For the past two decades, mammalian ovulation has been characterized as an acute inflammatory reaction that is induced in mature ovarian follicles by a surge in pituitary gonadotropin(s) (1–3). The pro-inflammatory cytokines interleukin-1 (IL-1) and tumor necrosis factor-a (TNF-a ), which are primary mediators of the acute phase response (4), have both been firmly implicated in the ovulatory process (5-7). These two cytokines activate a number of inflammation-related genes, including TNF-stimulated gene-6 (TSG-6), which is reportedly translated only in inflammatory reactions (4, 8). The present report describes the detection by RT-PCR differential display of TSG-6 gene expression in rat ovarian follicles that had been induced to ovulate by treatment with gonadotropin.

TSG-6 is a "link protein" that binds rather specifically to hyaluronan (HA) (4), a glycosaminoglycan that has a central role in the formation and stability of extracellular matrix (9, 10). Interestingly, when HA and TSG-6 exist independently of one another, HA reportedly has a pro-inflammatory effect while the TSG-6 protein exerts an opposite effect (11). Nevertheless, in spite of its potent anti-inflammatory properties, TSG-6 expression is considered to be an integral part of inflammatory processes—presumably affecting the early stages of an acute inflammatory response (4, 11).
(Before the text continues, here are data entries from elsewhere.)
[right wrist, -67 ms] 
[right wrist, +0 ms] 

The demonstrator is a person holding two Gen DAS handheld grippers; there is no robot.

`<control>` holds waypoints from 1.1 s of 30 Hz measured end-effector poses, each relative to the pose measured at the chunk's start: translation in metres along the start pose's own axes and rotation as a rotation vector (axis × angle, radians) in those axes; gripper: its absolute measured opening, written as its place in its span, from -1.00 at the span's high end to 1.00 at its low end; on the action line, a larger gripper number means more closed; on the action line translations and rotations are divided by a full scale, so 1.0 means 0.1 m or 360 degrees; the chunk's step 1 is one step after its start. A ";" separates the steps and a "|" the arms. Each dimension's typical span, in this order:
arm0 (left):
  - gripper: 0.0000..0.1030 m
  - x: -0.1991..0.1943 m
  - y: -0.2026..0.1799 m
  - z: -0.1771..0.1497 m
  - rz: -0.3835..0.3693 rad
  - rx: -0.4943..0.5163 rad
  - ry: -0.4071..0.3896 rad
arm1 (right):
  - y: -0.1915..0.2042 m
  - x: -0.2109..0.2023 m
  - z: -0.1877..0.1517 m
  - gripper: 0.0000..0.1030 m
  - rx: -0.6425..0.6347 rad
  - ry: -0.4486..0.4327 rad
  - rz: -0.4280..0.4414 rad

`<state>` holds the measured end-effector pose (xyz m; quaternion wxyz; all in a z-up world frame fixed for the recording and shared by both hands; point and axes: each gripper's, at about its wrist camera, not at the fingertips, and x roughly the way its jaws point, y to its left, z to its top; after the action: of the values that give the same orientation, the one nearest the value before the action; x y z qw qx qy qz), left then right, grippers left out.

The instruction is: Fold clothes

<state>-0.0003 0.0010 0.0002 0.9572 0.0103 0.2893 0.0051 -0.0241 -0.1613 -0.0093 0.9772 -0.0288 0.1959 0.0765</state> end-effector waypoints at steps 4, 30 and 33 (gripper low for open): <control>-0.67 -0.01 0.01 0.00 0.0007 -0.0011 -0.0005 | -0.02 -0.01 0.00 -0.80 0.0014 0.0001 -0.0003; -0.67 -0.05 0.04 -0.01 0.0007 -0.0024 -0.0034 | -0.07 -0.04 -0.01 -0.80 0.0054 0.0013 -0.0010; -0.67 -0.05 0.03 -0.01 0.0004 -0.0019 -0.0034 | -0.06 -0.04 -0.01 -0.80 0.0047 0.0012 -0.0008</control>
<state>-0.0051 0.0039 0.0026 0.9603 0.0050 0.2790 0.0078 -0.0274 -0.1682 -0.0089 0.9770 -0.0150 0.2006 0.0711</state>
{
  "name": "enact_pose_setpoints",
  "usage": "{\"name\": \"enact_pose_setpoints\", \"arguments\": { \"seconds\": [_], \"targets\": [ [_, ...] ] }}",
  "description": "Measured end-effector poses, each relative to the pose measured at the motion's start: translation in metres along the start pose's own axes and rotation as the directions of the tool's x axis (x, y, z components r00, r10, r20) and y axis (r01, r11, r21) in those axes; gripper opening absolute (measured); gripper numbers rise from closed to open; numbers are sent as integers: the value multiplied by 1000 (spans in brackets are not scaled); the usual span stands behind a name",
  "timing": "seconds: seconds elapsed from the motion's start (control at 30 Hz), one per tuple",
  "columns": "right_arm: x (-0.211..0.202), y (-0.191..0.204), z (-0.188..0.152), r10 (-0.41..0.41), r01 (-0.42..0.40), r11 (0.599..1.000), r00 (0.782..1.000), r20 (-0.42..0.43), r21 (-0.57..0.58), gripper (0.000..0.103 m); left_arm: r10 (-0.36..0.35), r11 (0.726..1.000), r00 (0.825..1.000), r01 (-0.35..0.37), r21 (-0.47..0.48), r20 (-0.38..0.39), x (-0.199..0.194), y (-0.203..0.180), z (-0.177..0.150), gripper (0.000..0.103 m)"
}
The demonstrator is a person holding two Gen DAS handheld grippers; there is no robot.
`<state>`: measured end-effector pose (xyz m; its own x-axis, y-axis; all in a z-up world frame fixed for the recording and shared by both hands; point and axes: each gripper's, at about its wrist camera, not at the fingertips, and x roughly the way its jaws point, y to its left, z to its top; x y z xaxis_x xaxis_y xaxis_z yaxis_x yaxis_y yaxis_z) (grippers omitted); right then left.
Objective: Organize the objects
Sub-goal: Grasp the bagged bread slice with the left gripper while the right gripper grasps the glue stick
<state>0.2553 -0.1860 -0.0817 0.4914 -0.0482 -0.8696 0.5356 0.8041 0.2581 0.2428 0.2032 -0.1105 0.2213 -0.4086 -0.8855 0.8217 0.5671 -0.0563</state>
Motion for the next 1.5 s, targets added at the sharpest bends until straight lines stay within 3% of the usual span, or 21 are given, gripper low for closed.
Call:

The distribution of HA in ovarian follicles has been studied extensively (10, 12). This glycosaminoglycan is thought to have an especially significant role in the expansion of the cumulus cell-oocyte complex (COC) shortly after the ovulatory process has been initiated by a surge in gonadotropin(s). Such hormone action induces a transient, but detectable, increase in the synthesis of HA by mural granulosa cells, along with a substantial increase in HA production by the cumulus granulosa cells (13, 14). In the latter instance, the accompanying expansion of the COC is thought to be important for ovulation and fertilization (12).

It has been reported recently that TSG-6 is also expressed in the COC of mice at approximately the same time as the ovulatory increase in HA synthesis (9, 15). In the present study, this member of the link module superfamily was discovered by PAGE display of RT-PCR products of mRNA extracts from rat ovaries. The results from in situ hybridization show that ovarian expression of TSG-6 mRNA extends beyond the cumulus oopherous and includes the mural granulosa. In addition, the report analyzes the temporal pattern of expression of this link-protein gene, and it assesses the affect of ovulation-inhibiting doses of indomethacin and epostane on ovarian expression of the gene.

Immature Wistar rats were induced to superovulate by equine chorionic gonadotropin (eCG) and hCG treatment as described previously (16). Ovarian RNA was extracted at the peri-ovulatory intervals of 0, 2, 4, 8, 12, and 24 h after hCG. These nucleic acid extracts were used for differential display and for Northern blotting. Epostane (courtesy of Sanofi~ Synthelabo Research, Malvern, PA) and indomethacin (Sigma Chemical Company, St. Louis, MO) were injected s.c., also as described previously (16). These anti-ovulatory agents were administered at 3 h after hCG in doses of 5.0 mg and 1.0 mg, respectively. The ovulation rate in the various experimental animals was determined by a procedure that also has been described previously (16). For the determination of ovulation rate and the extraction of ovarian RNA, rats were killed by exposure to CO₂. The animals were acquired, retained, and used in compliance with the NIH Guide and with the approval of the institutional animal care review committee.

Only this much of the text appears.